[RFC] Internationalization system rework

I’m happy to see the upcoming fluent function (#1040), but with the current configuration system, it won’t solve some of the awkwardness with the localization system and create some more, namely:

  • Basic config options like title and description cannot be configured language-specifically,
  • Tucking all locale-aware operations into functions means backwards-compatibility for config files, not for themes/tempates. In my opinion, the opposite outcome is desired. Writing a verbose expression like {{ fluent(lang=lang, key="description") | default(value=config.description) }} is way too clunky compared to having a language-aware config struct.
  • Fluent is too awkward for use in configuring themes. One should not need to mess with a domain-specific language to adjust parameters like author_name or bio. Hugo still retains the config.languages key with the ability to transparently override global options alongside the i18n function for strings translation.
  • Moving language codes to unic_langid::LanguageIdentifier breaks links for sites that did not specify languages with the canonical BCP 47 syntax.

I propose completely redesigning how languages are handled both internally and in the user-facing API.

  • Store languages as LanguageIdentifier but allow mapping an alias to them which will be used in URLs. This is needed because Fluent treats numbers and dates differently based on language. Having an incorrect language should be a fatal error.
  • Replace config.languages: Vec<lLanguage> and config.translations: HashMap<String, TranslateTerm> with a single config.languages: HashMap<LanguageIdentifier, Language>
  • Move language-specific config options (taxonomies, title, description , extra etc.) into Languages.
  • Create a newtype struct LanguageConfig(Config) that is generated by overriding specific fields of Config with language-specific options from Language and pass that as the config object to templates.
  • Deprecate the trans function for general use, but keep it as an interface for getting options for a specific language. So, trans(lang="lang", key="key") would basically return config.languages._lang_.extra._key_, which is the new equivalent of config.translations._lang_._key_.

Pretty much every module that deals with the config and templates needs to be changed. Because this change would be pretty big (I estimate 500+ lines excluding tests and benches), I want to open a discussion about how people want the localization system to function and to get a go-ahead from those working on Zola or using it in production environments.

I’ve already mentioned some of these on the PR created by @XAMPPRocky . They have not responded to my commits in a while and the current progress would need to be rewritten to accommodate these architectural changes, so I’d like to take over and file a new PR. I’m a high school student with currently a crap-ton of time so besides review and the occasional question, I can handle this.

sorry for not linking relevant stuff, but I triggered the abuse detection with my references

1 Like

Fwiw I didn’t know there was something that I specifically needed to respond to.

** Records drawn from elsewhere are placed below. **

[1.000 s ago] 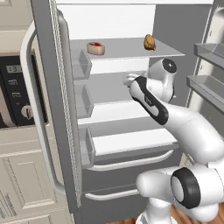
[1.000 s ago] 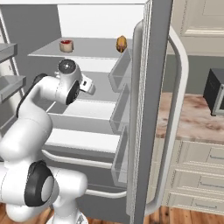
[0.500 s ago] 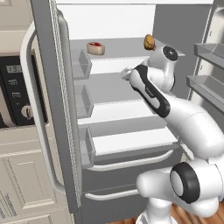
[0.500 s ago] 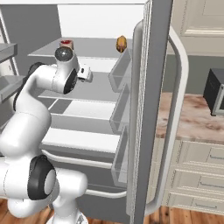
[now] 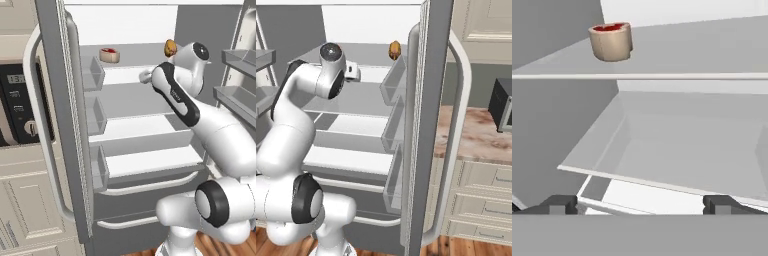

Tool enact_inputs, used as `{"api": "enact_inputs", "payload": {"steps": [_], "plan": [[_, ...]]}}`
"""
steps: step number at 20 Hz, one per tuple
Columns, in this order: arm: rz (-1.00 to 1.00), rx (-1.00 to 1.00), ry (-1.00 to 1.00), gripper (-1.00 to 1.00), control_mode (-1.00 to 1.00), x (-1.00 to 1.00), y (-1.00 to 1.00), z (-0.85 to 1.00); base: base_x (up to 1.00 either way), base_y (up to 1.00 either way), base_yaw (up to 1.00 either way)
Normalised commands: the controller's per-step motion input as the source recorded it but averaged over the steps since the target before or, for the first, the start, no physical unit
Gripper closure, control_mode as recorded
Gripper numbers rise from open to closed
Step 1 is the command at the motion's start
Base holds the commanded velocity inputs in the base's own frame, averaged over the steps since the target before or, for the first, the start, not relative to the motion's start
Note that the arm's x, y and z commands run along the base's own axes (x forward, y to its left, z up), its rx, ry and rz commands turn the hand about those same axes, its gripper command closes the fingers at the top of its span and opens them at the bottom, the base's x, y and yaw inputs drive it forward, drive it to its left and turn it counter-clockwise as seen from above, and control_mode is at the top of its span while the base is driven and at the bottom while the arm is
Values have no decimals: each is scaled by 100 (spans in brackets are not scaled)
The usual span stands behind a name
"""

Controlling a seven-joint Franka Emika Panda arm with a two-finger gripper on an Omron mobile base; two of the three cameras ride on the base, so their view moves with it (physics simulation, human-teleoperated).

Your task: Gather the eggplant and sweet potato from the fridge and place them on a tray on the dining counter. Then gather the steak and chicken drumstick from the fridge and place them on the other tray.

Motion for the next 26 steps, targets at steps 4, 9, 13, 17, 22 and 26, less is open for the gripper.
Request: {"api": "enact_inputs", "payload": {"steps": [4, 9, 13, 17, 22, 26], "plan": [[12, -5, -17, -100, -100, 0, 7, 32, 0, 0, 0], [7, -9, -18, -100, -100, 0, 20, 22, 0, 0, 0], [1, -10, -16, -100, -100, 1, 17, 11, 0, 0, 0], [0, -10, -13, -100, -100, 0, 8, 31, 0, 0, 0], [0, -4, -1, -100, -100, 6, 1, 49, 0, 0, 0], [0, 0, 0, -100, -100, 21, 0, 43, 0, 0, 0]]}}
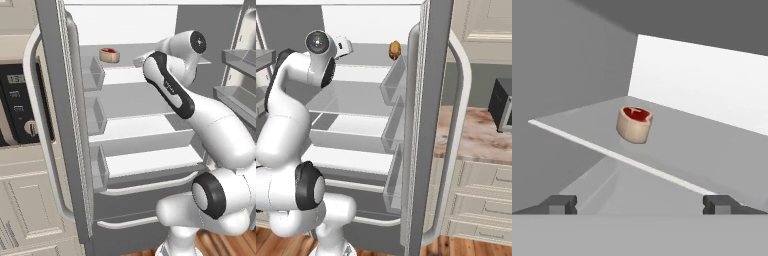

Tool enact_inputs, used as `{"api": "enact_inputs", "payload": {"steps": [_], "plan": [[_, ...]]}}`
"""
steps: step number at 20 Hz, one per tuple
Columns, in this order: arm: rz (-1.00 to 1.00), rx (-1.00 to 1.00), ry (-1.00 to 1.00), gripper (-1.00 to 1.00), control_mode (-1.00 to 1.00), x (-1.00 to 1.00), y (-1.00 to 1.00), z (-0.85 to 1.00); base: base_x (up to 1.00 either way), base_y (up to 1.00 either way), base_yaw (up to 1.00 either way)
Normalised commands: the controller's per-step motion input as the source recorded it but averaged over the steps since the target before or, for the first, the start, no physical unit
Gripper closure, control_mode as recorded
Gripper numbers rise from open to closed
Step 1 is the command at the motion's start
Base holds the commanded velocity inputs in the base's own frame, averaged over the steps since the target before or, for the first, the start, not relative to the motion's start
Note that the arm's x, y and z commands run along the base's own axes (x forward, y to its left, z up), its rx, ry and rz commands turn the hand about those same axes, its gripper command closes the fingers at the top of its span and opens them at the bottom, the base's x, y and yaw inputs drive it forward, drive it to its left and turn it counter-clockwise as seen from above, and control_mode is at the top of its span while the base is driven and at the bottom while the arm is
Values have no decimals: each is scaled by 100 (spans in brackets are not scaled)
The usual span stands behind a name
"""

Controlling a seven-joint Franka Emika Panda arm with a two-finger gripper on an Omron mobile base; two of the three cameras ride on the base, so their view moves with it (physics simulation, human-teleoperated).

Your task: Gather the eggplant and sweet potato from the fridge and place them on a tray on the dining counter. Then gather the steak and chicken drumstick from the fridge and place them on the other tray.

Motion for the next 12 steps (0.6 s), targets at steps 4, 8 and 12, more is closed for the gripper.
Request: {"api": "enact_inputs", "payload": {"steps": [4, 8, 12], "plan": [[0, 1, 0, -100, -100, 17, 9, 14, 0, 0, 0], [0, 1, 0, -100, -100, 18, 14, 0, 0, 0, 0], [0, 0, 0, -100, -100, 9, 19, 0, 0, 0, 0]]}}
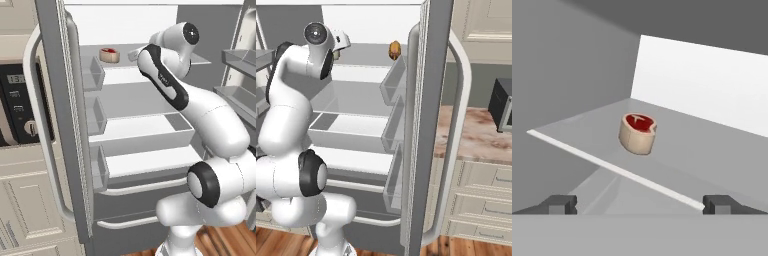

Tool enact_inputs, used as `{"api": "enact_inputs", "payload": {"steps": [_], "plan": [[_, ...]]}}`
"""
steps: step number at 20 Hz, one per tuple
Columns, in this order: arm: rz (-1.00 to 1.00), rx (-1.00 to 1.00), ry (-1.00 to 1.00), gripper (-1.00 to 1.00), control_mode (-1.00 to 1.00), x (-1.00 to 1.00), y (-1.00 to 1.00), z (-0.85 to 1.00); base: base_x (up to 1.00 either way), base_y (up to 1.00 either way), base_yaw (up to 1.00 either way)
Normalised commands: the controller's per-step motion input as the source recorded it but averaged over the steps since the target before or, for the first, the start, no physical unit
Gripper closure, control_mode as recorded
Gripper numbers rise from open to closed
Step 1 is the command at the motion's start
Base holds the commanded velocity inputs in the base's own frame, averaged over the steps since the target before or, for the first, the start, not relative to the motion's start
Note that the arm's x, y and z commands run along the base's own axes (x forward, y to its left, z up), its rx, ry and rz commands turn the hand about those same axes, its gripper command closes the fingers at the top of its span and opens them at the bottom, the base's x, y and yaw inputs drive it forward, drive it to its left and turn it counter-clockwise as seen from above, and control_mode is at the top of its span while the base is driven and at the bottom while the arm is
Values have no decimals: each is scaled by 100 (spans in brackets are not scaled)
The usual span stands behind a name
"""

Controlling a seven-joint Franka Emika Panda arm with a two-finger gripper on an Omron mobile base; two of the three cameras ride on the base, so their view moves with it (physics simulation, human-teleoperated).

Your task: Gather the eggplant and sweet potato from the fridge and place them on a tray on the dining counter. Then gather the steak and chicken drumstick from the fridge and place them on the other tray.

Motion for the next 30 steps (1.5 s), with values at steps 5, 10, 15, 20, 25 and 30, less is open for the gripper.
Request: {"api": "enact_inputs", "payload": {"steps": [5, 10, 15, 20, 25, 30], "plan": [[0, 0, 0, -100, -100, 17, 19, 0, 0, 0, 0], [0, 0, 2, -100, -100, 25, 14, 0, 0, 0, 0], [0, 0, 3, -100, -100, 24, 2, -4, 0, 0, 0], [0, 0, 8, -100, -100, 37, 0, -13, 0, 0, 0], [0, 1, 5, -100, -100, 31, 3, -21, 0, 0, 0], [0, 3, 0, -100, -100, 25, 17, -1, 0, 0, 0]]}}
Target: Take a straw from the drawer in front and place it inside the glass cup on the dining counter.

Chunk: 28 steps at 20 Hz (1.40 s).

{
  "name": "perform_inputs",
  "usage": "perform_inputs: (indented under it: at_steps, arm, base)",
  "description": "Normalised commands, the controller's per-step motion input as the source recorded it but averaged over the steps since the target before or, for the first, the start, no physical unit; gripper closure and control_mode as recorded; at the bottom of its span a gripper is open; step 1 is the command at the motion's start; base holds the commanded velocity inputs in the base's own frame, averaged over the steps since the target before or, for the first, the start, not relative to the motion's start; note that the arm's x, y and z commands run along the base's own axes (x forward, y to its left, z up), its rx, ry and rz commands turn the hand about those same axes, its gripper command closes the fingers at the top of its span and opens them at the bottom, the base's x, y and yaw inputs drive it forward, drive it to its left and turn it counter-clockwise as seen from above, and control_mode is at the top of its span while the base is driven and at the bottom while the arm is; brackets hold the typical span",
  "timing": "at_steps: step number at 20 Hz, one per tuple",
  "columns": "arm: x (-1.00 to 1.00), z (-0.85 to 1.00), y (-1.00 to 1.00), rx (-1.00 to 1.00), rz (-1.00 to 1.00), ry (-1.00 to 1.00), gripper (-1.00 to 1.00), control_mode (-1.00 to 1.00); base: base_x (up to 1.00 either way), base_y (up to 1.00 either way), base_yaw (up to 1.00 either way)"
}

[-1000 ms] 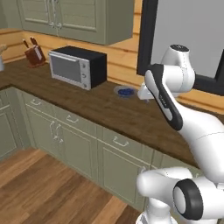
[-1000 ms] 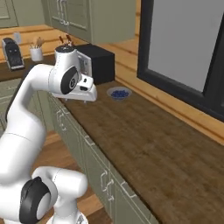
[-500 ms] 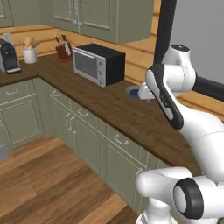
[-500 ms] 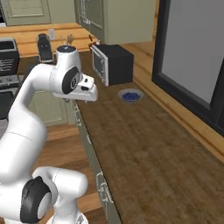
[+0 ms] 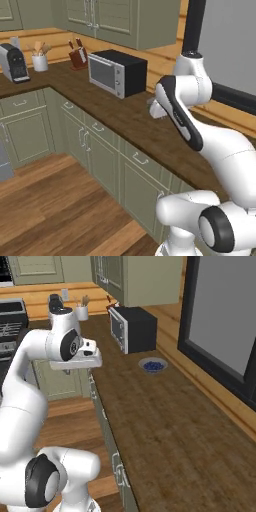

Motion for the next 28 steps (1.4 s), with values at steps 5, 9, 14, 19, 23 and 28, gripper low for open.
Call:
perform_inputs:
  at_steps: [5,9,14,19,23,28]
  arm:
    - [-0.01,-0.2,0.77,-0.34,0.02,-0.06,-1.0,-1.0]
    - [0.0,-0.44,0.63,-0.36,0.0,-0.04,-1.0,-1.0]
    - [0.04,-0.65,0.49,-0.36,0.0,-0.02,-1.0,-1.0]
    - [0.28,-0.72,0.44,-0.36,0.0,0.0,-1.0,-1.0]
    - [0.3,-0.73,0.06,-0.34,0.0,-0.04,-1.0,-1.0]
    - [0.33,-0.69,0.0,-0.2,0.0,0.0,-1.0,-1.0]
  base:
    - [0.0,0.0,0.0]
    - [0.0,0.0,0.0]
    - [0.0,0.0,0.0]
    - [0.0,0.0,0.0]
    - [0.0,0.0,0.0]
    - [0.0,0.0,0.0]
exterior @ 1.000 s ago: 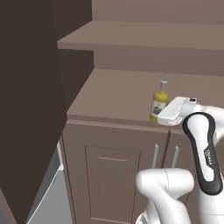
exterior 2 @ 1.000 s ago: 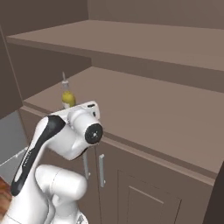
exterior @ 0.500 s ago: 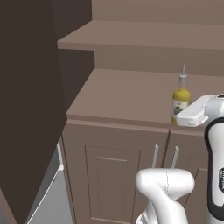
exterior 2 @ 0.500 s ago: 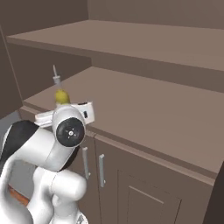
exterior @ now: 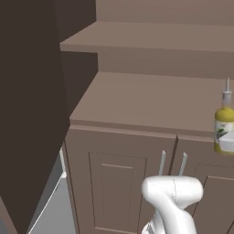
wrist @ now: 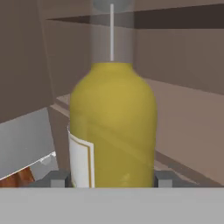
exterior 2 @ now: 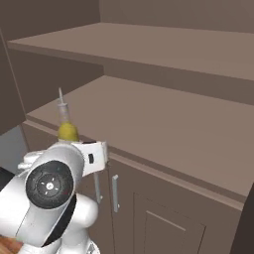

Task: Retrieve the bottle and the shaker from the cabinet and place them next to the mixing bowl on the counter. Then add garlic from the fridge to the mixing bowl.

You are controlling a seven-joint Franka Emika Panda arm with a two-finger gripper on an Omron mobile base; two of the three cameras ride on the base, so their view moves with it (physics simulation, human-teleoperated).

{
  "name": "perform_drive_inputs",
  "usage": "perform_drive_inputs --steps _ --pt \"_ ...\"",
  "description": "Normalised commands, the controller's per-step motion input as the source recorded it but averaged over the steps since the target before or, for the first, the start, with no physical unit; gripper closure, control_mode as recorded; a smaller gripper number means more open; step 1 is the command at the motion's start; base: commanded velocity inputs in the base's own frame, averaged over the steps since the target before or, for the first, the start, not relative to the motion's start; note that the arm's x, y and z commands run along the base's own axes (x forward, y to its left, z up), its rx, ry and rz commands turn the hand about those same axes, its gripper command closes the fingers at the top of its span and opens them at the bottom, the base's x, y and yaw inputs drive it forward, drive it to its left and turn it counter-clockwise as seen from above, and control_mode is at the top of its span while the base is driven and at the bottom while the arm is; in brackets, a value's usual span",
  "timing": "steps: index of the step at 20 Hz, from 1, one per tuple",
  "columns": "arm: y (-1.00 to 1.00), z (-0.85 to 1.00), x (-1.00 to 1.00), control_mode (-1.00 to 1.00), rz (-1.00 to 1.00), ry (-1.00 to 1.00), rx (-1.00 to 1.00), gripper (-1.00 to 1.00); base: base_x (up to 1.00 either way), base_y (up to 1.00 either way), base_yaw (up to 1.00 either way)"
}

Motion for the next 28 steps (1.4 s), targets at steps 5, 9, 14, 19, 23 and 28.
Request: perform_drive_inputs --steps 5,9,14,19,23,28 --pt "-0.07 -0.72 -0.50 -1.00 -0.07 -0.26 0.10 1.00 0.00 0.00 0.00" --pt "0.00 -0.42 -0.07 -1.00 0.00 -0.45 0.22 1.00 0.00 0.00 0.00" --pt "0.00 -0.54 0.00 -1.00 0.00 -0.37 0.24 1.00 0.00 0.00 0.00" --pt "0.15 -0.35 0.00 -1.00 0.00 -0.26 0.07 1.00 0.00 0.00 0.00" --pt "0.45 -0.14 0.00 -1.00 0.00 -0.12 -0.14 1.00 0.00 0.00 0.00" --pt "0.43 -0.09 0.01 -1.00 0.00 0.00 -0.19 1.00 0.00 0.00 0.00"
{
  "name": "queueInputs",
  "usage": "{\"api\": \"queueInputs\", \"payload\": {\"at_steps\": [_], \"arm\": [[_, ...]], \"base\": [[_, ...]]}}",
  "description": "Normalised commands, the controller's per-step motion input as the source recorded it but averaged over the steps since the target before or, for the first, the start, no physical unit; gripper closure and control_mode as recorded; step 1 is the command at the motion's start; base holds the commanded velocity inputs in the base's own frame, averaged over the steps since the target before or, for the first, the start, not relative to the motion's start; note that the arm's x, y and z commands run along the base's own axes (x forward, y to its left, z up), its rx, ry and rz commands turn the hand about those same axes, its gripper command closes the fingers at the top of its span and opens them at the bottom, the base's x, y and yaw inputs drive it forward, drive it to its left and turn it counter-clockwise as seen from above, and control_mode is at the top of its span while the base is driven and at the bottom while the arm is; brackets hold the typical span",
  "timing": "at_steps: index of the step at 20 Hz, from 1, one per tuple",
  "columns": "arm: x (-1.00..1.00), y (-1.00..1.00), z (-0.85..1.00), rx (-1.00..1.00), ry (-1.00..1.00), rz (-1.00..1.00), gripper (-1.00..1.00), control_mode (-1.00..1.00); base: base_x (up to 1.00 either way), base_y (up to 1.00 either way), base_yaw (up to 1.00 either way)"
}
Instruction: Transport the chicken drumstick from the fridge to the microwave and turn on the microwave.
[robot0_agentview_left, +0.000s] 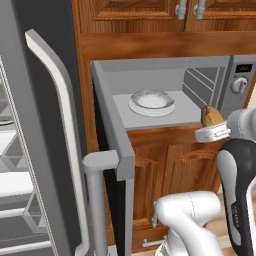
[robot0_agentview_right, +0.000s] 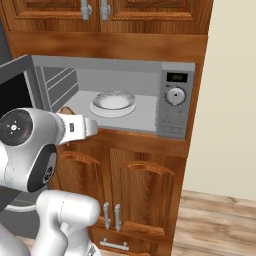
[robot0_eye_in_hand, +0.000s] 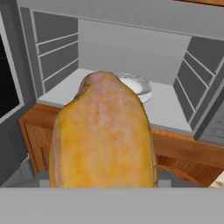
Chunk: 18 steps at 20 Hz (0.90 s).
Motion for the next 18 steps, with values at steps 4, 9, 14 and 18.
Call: {"api": "queueInputs", "payload": {"at_steps": [4, 9, 14, 18], "arm": [[0.18, 0.09, -0.06, 0.00, 0.04, 0.07, 1.00, -1.00], [0.29, 0.14, -0.04, 0.00, 0.03, 0.00, 1.00, -1.00], [0.25, 0.06, -0.07, 0.00, 0.01, 0.00, 1.00, -1.00], [0.34, 0.00, -0.15, 0.00, 0.00, 0.00, 1.00, -1.00]], "base": [[0.00, 0.00, 0.00], [0.00, 0.00, 0.00], [0.00, 0.00, 0.00], [0.00, 0.00, 0.00]]}}
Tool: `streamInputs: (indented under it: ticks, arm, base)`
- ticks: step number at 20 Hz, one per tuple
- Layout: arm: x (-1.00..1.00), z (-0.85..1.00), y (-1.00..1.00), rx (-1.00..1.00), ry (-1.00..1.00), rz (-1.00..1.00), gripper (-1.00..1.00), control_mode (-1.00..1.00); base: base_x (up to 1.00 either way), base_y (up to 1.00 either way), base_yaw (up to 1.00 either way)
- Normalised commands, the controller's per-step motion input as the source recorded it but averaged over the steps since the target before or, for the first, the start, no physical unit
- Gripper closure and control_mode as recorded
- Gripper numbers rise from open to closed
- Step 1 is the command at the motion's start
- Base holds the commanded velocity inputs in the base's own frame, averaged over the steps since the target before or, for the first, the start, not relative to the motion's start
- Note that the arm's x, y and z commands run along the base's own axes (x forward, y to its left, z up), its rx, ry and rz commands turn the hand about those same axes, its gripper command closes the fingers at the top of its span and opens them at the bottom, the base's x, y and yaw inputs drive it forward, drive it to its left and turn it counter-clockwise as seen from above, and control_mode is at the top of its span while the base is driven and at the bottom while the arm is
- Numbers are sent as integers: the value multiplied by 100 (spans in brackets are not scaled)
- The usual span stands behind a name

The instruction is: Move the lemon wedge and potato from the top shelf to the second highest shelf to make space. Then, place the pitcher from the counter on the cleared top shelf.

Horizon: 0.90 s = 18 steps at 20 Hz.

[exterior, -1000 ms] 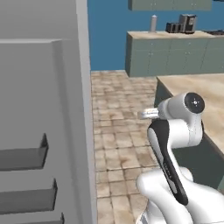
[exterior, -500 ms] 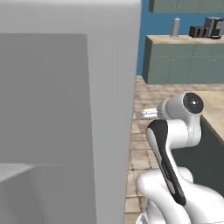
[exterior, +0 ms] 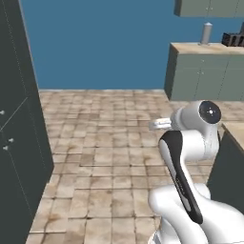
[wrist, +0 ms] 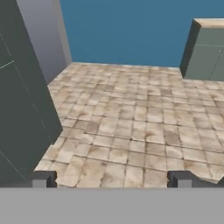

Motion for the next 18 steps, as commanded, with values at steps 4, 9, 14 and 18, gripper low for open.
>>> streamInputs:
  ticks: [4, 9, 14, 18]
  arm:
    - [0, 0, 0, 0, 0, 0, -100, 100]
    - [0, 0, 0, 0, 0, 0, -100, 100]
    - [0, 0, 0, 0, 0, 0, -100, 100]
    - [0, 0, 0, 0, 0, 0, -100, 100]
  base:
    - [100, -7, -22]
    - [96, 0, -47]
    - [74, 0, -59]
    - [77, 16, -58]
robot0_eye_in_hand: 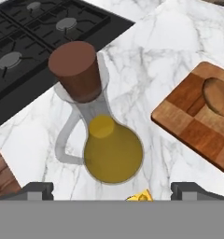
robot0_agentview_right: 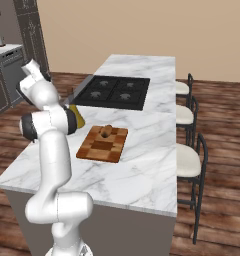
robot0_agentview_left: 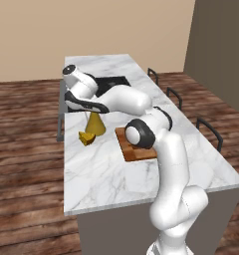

I’m only a contributor myself so I can only offer a perspective and I wouldn’t feel comfortable saying it should be one way or another.

That looks good overall, but I’m not sure about putting taxonomies in Languages, that means people with a single language have to create that config even though they don’t really need it.

If you do the PR, I can find and ping some people with multi languages setup to look at them, it’s easier to see this kind of thing in action.

Implemented this in #1148.

Where you put a string should not change based on whether you have a single or multi language site. If it’s a UI string it belongs in a language specific location, even if the site will only have one language. Anything else and you make the experience painful for multi-lingual sites and make the transition from single to multi hard. Config files with programmatic values can be shared. User facing strings are by definition in some language and should be saved accordingly.

1 Like

The only reason there is a default_language is for the RSS feed template. Going from single language to multiple language is pretty niche.

Let’s take a step back from the code and see what we are trying to accomplish. There are roughly two steps to that RFC:

  1. Improving the configuration of languages so it’s more consistent
  2. Add support for Fluent

Let’s forget about 2 until we are done with 1. What are we trying to accomplish with 1?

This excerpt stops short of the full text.